Free cytosolic calcium in CB-MKs was measured by time-dependent flow cytometry. Aliquots containing 2 × 105 MK cells cultured for 12 days were washed and incubated with acetoxymethylester-derivatives of Fluo-4 (1 μM) and Fura Red (2 μM) at 37°C for 30 min in calcium-free buffer. Following removal of unbound fluorescent dyes, cells were re-suspended in buffer containing calcium at 1.8 mM and basal calcium levels were determined. Then, agonists and inhibitors were added and data acquisition was continued. Fluo-4 signals were acquired in the FL-1 channel and Fura Red in the FL-3 channel. Fluorescence ratio and kinetics of calcium influx analysis was performed using FlowJo (TreeStar).

Cell proliferation assay

Ten days old MK cells were seeded at 2 × 104 cells per well in a 96-well plate. Cells were treated with SKF96365 and incubated at 37°C for 48 h. After 44 h of incubation, MTS (Promega) was added, and absorbance was measured at 490 nm.

Statistical analysis

Results from at least three experiments are presented as mean ± SD. Statistical differences were assessed by unpaired 2-tailed Student t-test.
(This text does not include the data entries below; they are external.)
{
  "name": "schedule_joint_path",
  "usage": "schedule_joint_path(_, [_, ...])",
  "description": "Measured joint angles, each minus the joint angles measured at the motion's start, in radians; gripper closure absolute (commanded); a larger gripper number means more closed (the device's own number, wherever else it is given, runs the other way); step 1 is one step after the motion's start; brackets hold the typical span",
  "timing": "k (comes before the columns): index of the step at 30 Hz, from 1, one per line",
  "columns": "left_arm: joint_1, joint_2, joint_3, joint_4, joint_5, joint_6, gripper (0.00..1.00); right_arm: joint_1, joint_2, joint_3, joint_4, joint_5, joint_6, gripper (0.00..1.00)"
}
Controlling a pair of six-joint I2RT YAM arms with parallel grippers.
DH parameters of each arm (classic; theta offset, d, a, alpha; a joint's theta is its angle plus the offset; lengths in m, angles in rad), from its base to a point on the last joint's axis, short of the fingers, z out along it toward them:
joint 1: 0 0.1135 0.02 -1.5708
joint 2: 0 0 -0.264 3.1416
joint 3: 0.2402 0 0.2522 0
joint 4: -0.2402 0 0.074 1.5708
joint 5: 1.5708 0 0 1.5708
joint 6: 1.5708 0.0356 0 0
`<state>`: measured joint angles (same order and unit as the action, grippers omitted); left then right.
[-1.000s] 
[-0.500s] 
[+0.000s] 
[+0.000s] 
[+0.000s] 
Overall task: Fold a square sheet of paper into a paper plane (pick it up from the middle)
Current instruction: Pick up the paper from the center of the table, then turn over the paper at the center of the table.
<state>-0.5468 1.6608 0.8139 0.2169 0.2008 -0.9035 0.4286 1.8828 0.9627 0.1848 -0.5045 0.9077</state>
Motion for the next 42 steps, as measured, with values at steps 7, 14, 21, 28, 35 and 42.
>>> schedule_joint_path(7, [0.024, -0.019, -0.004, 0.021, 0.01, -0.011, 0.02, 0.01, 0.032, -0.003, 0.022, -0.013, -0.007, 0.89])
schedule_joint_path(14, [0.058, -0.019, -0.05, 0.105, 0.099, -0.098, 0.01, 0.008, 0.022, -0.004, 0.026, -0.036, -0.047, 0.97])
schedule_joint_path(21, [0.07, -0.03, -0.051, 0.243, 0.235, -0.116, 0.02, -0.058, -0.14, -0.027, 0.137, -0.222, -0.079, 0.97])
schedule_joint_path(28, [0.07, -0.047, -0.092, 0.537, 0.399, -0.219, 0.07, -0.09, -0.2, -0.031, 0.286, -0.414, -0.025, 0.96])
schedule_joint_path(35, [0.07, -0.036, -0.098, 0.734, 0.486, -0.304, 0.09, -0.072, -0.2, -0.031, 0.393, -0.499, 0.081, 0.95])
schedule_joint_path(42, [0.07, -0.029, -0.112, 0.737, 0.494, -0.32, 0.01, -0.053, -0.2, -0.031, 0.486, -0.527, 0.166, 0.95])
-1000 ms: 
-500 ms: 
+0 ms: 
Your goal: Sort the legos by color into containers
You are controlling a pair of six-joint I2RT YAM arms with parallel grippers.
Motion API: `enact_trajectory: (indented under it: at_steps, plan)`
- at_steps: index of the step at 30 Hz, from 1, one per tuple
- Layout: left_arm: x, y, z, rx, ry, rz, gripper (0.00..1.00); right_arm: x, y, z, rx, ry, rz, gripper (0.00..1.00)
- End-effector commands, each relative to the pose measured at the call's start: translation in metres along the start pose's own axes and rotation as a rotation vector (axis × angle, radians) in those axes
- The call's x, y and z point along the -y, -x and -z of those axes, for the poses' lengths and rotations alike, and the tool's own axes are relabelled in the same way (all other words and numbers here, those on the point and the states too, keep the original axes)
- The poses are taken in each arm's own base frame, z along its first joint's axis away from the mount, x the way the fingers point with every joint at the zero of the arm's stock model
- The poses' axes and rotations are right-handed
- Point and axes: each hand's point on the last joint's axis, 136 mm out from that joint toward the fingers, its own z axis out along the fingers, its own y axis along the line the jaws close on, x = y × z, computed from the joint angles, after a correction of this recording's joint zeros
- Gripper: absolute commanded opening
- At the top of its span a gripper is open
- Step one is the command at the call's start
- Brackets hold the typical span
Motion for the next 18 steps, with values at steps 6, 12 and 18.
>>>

P-values <0.05 were considered statistically significant.

Results

Development of MKs from haematopoietic progenitors

Following cultivation in serum-free media in the presence of 50 ng/mL TPO, CD34+ haematopoietic progenitor cells presented as undifferentiated mononuclear MK precursors with little but highly basophilic cytoplasm (Figure 1A) on day 7. Upon further cultivation until day 14, cells matured and increased in cell size, and large cells with increased cytoplasmic volume exhibiting two or more nuclear lobes could be observed. Between days 12 and 14, cells displayed cytoplasmic extensions, which resembled proplatelet formation (Figure 1B). The average number of cells with visible proplatelet extensions in a given visual field, excluding pseudopod-like structures, was 17 ± 4.2%. To confirm differentiation to megakaryocytic cells, the expression of surface glycoproteins was determined (Figure 1C). On day 7, flow cytometry showed 56.1 ± 12% cells positive for CD61 and 52.8 ± 13.8% cells positive for CD41a (mean ± SEM of three independent experiments). After 14 days, 95.8 ± 1.7% cells were CD61 and 94.6 ± 1.4% cells were CD41 positive. CD42b was expressed on 61.0 ± 9.2% and 91.4 ± 2.2% cells on days 7 and 14, respectively.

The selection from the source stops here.